Careful history and assessment of nutritional status, scoliosis, sleep and respiratory abnormalities should be evaluated prior to and during growth hormone treatment. In randomised controlled studies using the currently recommended dose (0.035mg/kg/day), there is a significant increase in height, growth velocity and a decrease in per cent body fat during the first year of growth hormone treatment followed by stabilisation during the second year. Lean body mass increased significantly during the first two years of growth hormone treatment compared with untreated PWS children. After the initial two years, growth hormone therapy for two additional years had continued beneficial effects on body composition but not with a dose reduction. Bone mineral density continued to improve at all doses of growth hormone. Only a few studies have reported data on adult height. 

Since October 2002, several reports of unexpected death in infants and children with PWS have been published. Most of them, whether in patients with or without growth hormone treatment, were related to a complicated course of a relatively mild respiratory tract infection, sleep apnoea, adenoidal and/or tonsil hypertrophy, hypoventilation and aspiration or related to obesity.  

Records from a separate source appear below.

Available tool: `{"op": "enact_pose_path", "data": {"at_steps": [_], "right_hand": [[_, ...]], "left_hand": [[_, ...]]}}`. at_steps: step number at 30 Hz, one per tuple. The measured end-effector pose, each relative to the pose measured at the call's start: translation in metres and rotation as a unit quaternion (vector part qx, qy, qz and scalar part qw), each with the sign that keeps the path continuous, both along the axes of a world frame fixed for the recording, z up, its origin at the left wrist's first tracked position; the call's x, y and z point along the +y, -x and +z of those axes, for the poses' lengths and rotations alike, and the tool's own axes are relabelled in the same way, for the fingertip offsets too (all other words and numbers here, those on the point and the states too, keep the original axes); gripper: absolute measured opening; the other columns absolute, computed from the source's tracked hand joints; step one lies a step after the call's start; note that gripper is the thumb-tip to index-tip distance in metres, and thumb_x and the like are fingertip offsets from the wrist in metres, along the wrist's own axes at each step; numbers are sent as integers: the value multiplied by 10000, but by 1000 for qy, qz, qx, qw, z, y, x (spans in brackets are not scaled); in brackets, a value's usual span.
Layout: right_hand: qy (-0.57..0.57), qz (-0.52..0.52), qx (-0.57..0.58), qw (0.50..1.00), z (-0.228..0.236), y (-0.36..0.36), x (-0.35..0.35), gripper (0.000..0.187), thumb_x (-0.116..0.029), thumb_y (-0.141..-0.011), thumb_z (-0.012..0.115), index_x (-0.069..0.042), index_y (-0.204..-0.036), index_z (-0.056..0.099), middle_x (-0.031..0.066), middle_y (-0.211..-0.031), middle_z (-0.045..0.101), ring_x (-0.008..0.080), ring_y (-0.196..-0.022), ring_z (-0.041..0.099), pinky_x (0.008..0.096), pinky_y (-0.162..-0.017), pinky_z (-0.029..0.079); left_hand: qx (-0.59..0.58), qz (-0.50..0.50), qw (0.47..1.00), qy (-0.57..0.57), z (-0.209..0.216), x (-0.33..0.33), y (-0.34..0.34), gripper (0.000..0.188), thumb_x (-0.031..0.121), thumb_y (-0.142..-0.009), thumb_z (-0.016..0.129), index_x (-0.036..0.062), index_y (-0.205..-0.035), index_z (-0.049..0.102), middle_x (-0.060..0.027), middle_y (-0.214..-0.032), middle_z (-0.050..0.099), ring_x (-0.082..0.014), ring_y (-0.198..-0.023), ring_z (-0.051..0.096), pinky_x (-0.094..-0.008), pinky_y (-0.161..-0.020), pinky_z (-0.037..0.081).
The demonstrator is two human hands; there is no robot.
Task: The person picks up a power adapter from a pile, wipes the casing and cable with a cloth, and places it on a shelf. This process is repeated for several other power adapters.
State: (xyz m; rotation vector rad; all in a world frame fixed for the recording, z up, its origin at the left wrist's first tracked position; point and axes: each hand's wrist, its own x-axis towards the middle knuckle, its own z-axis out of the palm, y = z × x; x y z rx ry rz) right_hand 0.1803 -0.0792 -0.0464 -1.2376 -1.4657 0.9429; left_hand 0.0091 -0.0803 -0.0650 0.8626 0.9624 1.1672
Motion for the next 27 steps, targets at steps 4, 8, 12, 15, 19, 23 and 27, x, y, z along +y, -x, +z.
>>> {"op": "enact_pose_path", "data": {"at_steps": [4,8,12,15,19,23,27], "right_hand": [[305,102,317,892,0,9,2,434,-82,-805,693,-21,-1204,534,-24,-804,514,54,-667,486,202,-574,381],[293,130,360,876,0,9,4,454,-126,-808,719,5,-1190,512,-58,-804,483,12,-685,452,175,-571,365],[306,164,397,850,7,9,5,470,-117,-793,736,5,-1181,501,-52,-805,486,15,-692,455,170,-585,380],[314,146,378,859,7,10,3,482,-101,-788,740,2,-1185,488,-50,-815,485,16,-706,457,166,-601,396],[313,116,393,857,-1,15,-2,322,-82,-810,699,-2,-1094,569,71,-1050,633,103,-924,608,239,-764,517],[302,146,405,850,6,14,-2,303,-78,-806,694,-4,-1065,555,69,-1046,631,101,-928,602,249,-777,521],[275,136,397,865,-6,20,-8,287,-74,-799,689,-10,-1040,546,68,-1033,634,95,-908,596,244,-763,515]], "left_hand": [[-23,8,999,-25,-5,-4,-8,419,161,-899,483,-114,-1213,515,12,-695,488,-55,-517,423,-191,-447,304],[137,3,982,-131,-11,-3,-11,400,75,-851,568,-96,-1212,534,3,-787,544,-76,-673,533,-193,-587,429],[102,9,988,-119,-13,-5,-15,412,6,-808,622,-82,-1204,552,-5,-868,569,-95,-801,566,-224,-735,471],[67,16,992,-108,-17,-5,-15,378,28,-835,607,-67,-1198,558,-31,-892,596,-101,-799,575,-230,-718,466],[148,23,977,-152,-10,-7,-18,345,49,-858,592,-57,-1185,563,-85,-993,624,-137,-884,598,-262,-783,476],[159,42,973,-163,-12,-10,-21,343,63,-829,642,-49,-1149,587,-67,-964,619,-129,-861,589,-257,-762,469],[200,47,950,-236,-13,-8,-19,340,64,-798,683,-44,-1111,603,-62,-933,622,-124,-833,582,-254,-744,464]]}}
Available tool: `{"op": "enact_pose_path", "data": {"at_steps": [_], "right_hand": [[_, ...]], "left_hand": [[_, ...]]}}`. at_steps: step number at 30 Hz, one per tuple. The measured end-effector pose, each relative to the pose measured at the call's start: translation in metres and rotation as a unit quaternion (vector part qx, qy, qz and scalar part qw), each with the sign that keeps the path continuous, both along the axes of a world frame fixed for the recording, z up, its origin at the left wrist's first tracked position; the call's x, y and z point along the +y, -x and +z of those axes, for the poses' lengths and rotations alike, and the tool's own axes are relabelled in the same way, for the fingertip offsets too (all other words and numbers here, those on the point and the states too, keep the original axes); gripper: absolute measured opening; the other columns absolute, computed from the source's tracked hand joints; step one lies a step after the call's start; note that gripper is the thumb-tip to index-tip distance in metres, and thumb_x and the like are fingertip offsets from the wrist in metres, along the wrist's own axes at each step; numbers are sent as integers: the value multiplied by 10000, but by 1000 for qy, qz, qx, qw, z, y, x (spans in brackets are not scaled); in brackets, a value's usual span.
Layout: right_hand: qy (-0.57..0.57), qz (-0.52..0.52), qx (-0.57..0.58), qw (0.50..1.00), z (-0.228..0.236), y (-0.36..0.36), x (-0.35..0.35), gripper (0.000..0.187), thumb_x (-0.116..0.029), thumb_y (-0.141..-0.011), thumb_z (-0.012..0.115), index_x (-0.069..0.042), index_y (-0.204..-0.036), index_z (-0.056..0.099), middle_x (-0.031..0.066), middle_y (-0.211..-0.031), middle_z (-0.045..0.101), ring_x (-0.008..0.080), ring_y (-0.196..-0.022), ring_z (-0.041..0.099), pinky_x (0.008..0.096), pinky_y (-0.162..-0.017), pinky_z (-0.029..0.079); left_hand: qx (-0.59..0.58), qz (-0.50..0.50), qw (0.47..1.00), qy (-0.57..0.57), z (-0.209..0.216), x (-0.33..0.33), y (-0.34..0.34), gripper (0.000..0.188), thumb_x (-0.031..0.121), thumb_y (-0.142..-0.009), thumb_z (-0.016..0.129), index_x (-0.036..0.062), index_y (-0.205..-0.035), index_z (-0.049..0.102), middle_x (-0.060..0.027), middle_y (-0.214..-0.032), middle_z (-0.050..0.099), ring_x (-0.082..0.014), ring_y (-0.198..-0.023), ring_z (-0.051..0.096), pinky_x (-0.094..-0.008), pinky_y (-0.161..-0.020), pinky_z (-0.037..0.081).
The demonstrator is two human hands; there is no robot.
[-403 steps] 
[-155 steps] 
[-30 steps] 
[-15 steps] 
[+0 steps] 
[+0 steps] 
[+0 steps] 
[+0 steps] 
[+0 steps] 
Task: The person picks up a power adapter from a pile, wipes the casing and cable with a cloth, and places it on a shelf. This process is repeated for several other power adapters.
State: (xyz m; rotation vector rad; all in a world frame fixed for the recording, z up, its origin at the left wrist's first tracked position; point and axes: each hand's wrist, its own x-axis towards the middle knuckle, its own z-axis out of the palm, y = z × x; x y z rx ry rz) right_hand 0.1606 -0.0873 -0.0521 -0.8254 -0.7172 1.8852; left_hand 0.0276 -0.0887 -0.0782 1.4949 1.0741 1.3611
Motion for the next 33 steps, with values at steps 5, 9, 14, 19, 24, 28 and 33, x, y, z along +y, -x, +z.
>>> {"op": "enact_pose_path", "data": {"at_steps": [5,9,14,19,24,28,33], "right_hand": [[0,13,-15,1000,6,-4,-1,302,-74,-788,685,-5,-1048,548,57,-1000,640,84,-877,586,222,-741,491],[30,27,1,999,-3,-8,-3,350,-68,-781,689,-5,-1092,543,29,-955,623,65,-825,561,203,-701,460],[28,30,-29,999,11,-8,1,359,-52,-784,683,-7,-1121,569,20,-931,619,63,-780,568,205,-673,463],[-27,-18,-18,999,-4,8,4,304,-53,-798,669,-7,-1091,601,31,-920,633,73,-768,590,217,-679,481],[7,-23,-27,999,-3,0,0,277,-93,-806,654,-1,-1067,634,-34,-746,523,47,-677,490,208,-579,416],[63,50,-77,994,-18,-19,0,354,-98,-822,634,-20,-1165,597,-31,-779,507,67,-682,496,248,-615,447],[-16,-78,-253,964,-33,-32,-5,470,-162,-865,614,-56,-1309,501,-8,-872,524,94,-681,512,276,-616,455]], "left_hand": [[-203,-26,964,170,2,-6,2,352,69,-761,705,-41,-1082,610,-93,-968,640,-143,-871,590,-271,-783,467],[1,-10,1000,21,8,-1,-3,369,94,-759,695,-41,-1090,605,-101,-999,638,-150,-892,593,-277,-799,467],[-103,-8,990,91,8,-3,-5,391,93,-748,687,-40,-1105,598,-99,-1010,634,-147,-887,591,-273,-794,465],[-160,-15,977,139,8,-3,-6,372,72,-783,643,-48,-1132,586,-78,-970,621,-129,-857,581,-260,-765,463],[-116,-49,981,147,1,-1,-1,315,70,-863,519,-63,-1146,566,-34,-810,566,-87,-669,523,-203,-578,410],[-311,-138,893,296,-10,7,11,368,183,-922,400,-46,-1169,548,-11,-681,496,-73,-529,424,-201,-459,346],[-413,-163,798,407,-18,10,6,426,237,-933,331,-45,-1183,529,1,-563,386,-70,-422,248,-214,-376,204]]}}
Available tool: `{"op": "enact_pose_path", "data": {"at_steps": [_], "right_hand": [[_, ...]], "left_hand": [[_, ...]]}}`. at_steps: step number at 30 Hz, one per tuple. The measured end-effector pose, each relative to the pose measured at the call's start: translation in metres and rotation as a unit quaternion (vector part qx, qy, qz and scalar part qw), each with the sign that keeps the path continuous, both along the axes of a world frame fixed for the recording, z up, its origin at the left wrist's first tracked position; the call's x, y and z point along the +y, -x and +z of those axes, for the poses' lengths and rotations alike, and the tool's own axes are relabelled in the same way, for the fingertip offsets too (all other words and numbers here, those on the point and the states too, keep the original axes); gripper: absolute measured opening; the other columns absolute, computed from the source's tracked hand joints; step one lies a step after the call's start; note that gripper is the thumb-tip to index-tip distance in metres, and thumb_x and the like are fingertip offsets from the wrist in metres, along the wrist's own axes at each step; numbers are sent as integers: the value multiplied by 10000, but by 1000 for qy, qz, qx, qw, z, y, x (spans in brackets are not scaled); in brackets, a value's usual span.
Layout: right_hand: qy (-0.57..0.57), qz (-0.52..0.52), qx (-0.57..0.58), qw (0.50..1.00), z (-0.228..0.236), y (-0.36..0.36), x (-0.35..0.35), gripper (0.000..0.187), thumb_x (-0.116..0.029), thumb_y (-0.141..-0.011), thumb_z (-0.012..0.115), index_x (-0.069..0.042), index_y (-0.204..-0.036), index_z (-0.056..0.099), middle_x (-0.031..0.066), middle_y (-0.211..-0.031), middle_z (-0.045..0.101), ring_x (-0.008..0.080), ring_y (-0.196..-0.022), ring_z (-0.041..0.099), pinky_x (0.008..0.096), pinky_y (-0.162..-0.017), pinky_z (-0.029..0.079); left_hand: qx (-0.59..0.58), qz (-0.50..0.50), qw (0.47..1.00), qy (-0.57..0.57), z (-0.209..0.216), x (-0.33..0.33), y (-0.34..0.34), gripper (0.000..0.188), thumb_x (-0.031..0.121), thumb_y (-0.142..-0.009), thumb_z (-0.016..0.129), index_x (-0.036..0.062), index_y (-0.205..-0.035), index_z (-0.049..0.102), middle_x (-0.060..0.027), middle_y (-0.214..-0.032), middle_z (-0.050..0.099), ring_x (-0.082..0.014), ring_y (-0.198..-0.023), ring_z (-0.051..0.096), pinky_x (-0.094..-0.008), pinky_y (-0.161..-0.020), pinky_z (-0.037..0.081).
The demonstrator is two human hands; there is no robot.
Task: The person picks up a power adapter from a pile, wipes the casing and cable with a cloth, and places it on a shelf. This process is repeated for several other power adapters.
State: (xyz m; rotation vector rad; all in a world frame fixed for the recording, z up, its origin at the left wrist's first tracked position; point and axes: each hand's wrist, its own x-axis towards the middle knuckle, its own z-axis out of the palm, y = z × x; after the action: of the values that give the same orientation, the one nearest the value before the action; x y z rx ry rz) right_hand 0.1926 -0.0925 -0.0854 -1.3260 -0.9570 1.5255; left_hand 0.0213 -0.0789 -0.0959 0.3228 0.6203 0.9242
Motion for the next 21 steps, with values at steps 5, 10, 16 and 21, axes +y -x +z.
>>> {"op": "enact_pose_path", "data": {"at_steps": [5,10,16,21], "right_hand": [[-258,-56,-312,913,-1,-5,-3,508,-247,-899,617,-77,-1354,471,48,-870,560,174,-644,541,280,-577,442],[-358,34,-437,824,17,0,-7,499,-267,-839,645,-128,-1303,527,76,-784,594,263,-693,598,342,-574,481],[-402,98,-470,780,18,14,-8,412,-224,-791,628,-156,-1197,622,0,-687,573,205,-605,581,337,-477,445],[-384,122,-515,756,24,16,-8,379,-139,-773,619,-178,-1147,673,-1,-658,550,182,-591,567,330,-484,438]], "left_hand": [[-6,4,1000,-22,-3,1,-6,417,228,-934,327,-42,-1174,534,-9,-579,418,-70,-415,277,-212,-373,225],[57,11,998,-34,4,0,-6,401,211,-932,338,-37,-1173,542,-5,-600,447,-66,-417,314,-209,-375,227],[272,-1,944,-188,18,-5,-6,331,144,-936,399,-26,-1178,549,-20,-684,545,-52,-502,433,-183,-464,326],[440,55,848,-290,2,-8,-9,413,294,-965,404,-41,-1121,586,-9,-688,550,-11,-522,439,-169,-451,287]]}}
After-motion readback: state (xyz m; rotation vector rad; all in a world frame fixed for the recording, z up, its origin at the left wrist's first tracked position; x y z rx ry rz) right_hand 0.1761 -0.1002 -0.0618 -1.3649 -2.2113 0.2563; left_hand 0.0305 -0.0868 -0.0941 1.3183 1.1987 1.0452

A recent review including 64 children (42 boys and 22 girls, 28 on growth hormone treatment) suggested a high-risk period of death during the first nine months of treatment. For this reason it has been advised that treatment should be started at a low dose, such as 0.25-0.30mg/m2/d or 0.009–0.012mg/kg/d. This dose may be increased   during the first weeks and months to reach a standard replacement growth hormone dosage of around 1.0mg/m2/d or 0.035mg/kg/d. Close monitoring of clinical effects is important noting especially symptoms of sleep apnoea and fluid retention. High IGF-I levels should be avoided, particularly if there is a clinical suspicion of overtreatment (oedema, worsening or new development of snoring, headache, acromegalic clinical features). Decisions about care and management are best made in consultation with a paediatric endocrinologist.

Conclusion

The complex genetics, aetiology, multiple phenotypes, and evolving natural history of PWS means that a multidisciplinary professional, parental, societal, and environmental approach to the management is required, with many challenges to reducing morbidity and mortality and improving quality of life. However, over recent years, an increasing appreciation and availability of important management strategies have already made significant improvements in the life of those with PWS, eg. early diagnosis, use of multidisciplinary teams, introduction of growth hormone treatment, control of the food environment, and better understanding of the behavioural and psychiatric aspects. 

Hopefully, filling the gaps in our understanding of the underlying science will translate and eventually guide clinical management of PWS.